TASK DATA:
+++++

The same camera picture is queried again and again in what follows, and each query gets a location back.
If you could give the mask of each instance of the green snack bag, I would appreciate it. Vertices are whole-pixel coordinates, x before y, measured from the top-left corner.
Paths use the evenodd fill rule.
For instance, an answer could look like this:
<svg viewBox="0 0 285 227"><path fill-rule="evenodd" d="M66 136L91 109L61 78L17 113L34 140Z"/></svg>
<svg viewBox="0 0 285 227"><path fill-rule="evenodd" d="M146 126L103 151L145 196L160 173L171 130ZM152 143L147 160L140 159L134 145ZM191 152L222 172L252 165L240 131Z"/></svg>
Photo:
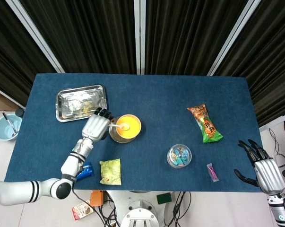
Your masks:
<svg viewBox="0 0 285 227"><path fill-rule="evenodd" d="M203 136L203 143L215 142L223 138L210 120L205 104L187 108L195 117Z"/></svg>
<svg viewBox="0 0 285 227"><path fill-rule="evenodd" d="M120 159L100 161L100 172L102 184L121 185Z"/></svg>

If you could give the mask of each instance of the silver robotic hand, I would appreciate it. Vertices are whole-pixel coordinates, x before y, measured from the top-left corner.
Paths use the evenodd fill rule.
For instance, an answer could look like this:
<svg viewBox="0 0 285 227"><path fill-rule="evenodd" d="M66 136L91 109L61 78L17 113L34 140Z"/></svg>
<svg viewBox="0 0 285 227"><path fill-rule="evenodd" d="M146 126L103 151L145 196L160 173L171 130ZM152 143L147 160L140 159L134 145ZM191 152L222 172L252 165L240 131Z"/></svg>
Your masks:
<svg viewBox="0 0 285 227"><path fill-rule="evenodd" d="M105 139L107 127L113 119L111 113L98 108L88 119L82 130L83 138L78 140L65 163L61 167L61 179L28 182L1 182L0 204L11 206L16 204L37 201L41 196L50 196L56 199L65 199L76 182L82 165L93 148L93 144Z"/></svg>
<svg viewBox="0 0 285 227"><path fill-rule="evenodd" d="M262 147L252 140L248 141L250 145L240 140L238 146L246 151L257 179L246 178L237 169L234 169L234 173L243 182L259 187L268 195L268 204L278 226L285 227L285 182L280 170L275 160Z"/></svg>

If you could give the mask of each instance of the pink packet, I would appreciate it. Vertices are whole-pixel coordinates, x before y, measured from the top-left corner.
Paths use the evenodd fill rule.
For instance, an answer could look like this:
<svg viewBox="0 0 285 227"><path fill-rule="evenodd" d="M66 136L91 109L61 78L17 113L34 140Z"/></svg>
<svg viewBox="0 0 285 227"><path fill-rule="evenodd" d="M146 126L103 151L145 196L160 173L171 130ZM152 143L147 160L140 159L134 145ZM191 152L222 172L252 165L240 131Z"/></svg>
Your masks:
<svg viewBox="0 0 285 227"><path fill-rule="evenodd" d="M218 179L218 177L214 171L213 165L211 163L207 164L207 170L208 170L208 173L209 173L210 177L212 178L213 182L219 181L219 179Z"/></svg>

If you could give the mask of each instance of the stainless steel tray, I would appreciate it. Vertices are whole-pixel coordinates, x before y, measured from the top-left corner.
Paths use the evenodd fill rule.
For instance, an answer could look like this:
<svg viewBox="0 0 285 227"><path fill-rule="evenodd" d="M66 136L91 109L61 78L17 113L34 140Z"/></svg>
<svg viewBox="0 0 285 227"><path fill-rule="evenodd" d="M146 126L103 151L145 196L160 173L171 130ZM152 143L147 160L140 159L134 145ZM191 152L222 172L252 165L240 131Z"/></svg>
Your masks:
<svg viewBox="0 0 285 227"><path fill-rule="evenodd" d="M88 118L98 107L107 109L105 89L99 84L65 89L56 96L56 118L60 122Z"/></svg>

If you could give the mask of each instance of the spoon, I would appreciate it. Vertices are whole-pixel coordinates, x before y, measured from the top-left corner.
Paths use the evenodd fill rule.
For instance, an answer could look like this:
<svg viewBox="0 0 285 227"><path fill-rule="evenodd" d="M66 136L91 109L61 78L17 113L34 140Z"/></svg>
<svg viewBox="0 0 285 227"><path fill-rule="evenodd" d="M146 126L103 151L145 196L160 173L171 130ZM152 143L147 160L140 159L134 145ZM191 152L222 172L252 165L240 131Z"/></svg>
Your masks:
<svg viewBox="0 0 285 227"><path fill-rule="evenodd" d="M122 123L122 124L110 124L110 125L113 126L113 127L118 127L118 128L120 128L121 130L123 130L123 131L127 131L127 130L130 129L130 125L127 124L127 123Z"/></svg>
<svg viewBox="0 0 285 227"><path fill-rule="evenodd" d="M8 116L5 114L5 112L2 111L2 115L4 115L4 118L8 121L9 125L11 126L11 128L13 129L14 133L12 134L12 137L15 136L17 134L17 131L15 130L15 128L13 127L13 125L11 124L10 120L8 119Z"/></svg>

+++++

EXERCISE AIM:
Output the records exactly, and let none of their pictures appear in the copy.

THE ANSWER:
The same camera picture is queried again and again in what follows, and each query gets a location back.
If you could give the mask of each instance of the green snack bag, I would appreciate it. Vertices are whole-pixel coordinates, x before y, measured from the top-left corner.
Paths use the evenodd fill rule.
For instance, an answer could look like this:
<svg viewBox="0 0 285 227"><path fill-rule="evenodd" d="M66 136L91 109L61 78L17 113L34 140Z"/></svg>
<svg viewBox="0 0 285 227"><path fill-rule="evenodd" d="M146 126L103 151L145 196L160 173L171 130ZM152 143L147 160L140 159L134 145ZM191 152L222 172L252 165L240 131Z"/></svg>
Photo:
Your masks:
<svg viewBox="0 0 285 227"><path fill-rule="evenodd" d="M203 136L203 143L215 142L223 138L210 120L205 104L187 108L195 117Z"/></svg>
<svg viewBox="0 0 285 227"><path fill-rule="evenodd" d="M120 159L100 161L100 172L102 184L121 185Z"/></svg>

If you could give the mask of each instance of the silver robotic hand, I would appreciate it. Vertices are whole-pixel coordinates, x before y, measured from the top-left corner.
Paths use the evenodd fill rule.
For instance, an answer could look like this:
<svg viewBox="0 0 285 227"><path fill-rule="evenodd" d="M66 136L91 109L61 78L17 113L34 140Z"/></svg>
<svg viewBox="0 0 285 227"><path fill-rule="evenodd" d="M146 126L103 151L145 196L160 173L171 130ZM152 143L147 160L140 159L134 145ZM191 152L222 172L252 165L240 131Z"/></svg>
Your masks:
<svg viewBox="0 0 285 227"><path fill-rule="evenodd" d="M105 139L107 127L113 119L111 113L98 108L88 119L82 130L83 138L78 140L65 163L61 167L61 179L28 182L1 182L0 204L11 206L16 204L37 201L41 196L50 196L56 199L65 199L76 182L82 165L93 148L93 144Z"/></svg>
<svg viewBox="0 0 285 227"><path fill-rule="evenodd" d="M262 147L252 140L248 141L250 145L240 140L238 146L246 151L257 179L246 178L237 169L234 169L234 173L243 182L259 187L268 195L268 204L278 226L285 227L285 182L280 170L275 160Z"/></svg>

If you could give the mask of each instance of the pink packet, I would appreciate it. Vertices are whole-pixel coordinates, x before y, measured from the top-left corner.
Paths use the evenodd fill rule.
For instance, an answer could look like this:
<svg viewBox="0 0 285 227"><path fill-rule="evenodd" d="M66 136L91 109L61 78L17 113L34 140Z"/></svg>
<svg viewBox="0 0 285 227"><path fill-rule="evenodd" d="M146 126L103 151L145 196L160 173L171 130ZM152 143L147 160L140 159L134 145ZM191 152L222 172L252 165L240 131Z"/></svg>
Your masks:
<svg viewBox="0 0 285 227"><path fill-rule="evenodd" d="M218 179L218 177L214 171L213 165L211 163L207 164L207 170L208 170L208 173L209 173L210 177L212 178L213 182L219 181L219 179Z"/></svg>

If you could give the mask of each instance of the stainless steel tray, I would appreciate it. Vertices are whole-pixel coordinates, x before y, measured from the top-left corner.
Paths use the evenodd fill rule.
For instance, an answer could look like this:
<svg viewBox="0 0 285 227"><path fill-rule="evenodd" d="M66 136L91 109L61 78L17 113L34 140Z"/></svg>
<svg viewBox="0 0 285 227"><path fill-rule="evenodd" d="M146 126L103 151L145 196L160 173L171 130ZM152 143L147 160L140 159L134 145ZM191 152L222 172L252 165L240 131Z"/></svg>
Your masks:
<svg viewBox="0 0 285 227"><path fill-rule="evenodd" d="M88 118L98 107L107 109L105 89L99 84L65 89L56 96L56 118L60 122Z"/></svg>

If you could give the mask of each instance of the spoon, I would appreciate it. Vertices are whole-pixel coordinates, x before y, measured from the top-left corner.
Paths use the evenodd fill rule.
For instance, an answer could look like this:
<svg viewBox="0 0 285 227"><path fill-rule="evenodd" d="M66 136L91 109L61 78L17 113L34 140Z"/></svg>
<svg viewBox="0 0 285 227"><path fill-rule="evenodd" d="M146 126L103 151L145 196L160 173L171 130ZM152 143L147 160L140 159L134 145ZM191 152L222 172L252 165L240 131Z"/></svg>
Your masks:
<svg viewBox="0 0 285 227"><path fill-rule="evenodd" d="M122 123L122 124L110 124L110 125L113 126L113 127L118 127L118 128L120 128L121 130L123 130L123 131L127 131L127 130L130 129L130 125L127 124L127 123Z"/></svg>
<svg viewBox="0 0 285 227"><path fill-rule="evenodd" d="M8 116L5 114L5 112L2 111L2 115L4 115L4 118L8 121L9 125L11 126L11 128L13 129L14 133L12 134L12 137L15 136L17 134L17 131L15 130L15 128L13 127L13 125L11 124L10 120L8 119Z"/></svg>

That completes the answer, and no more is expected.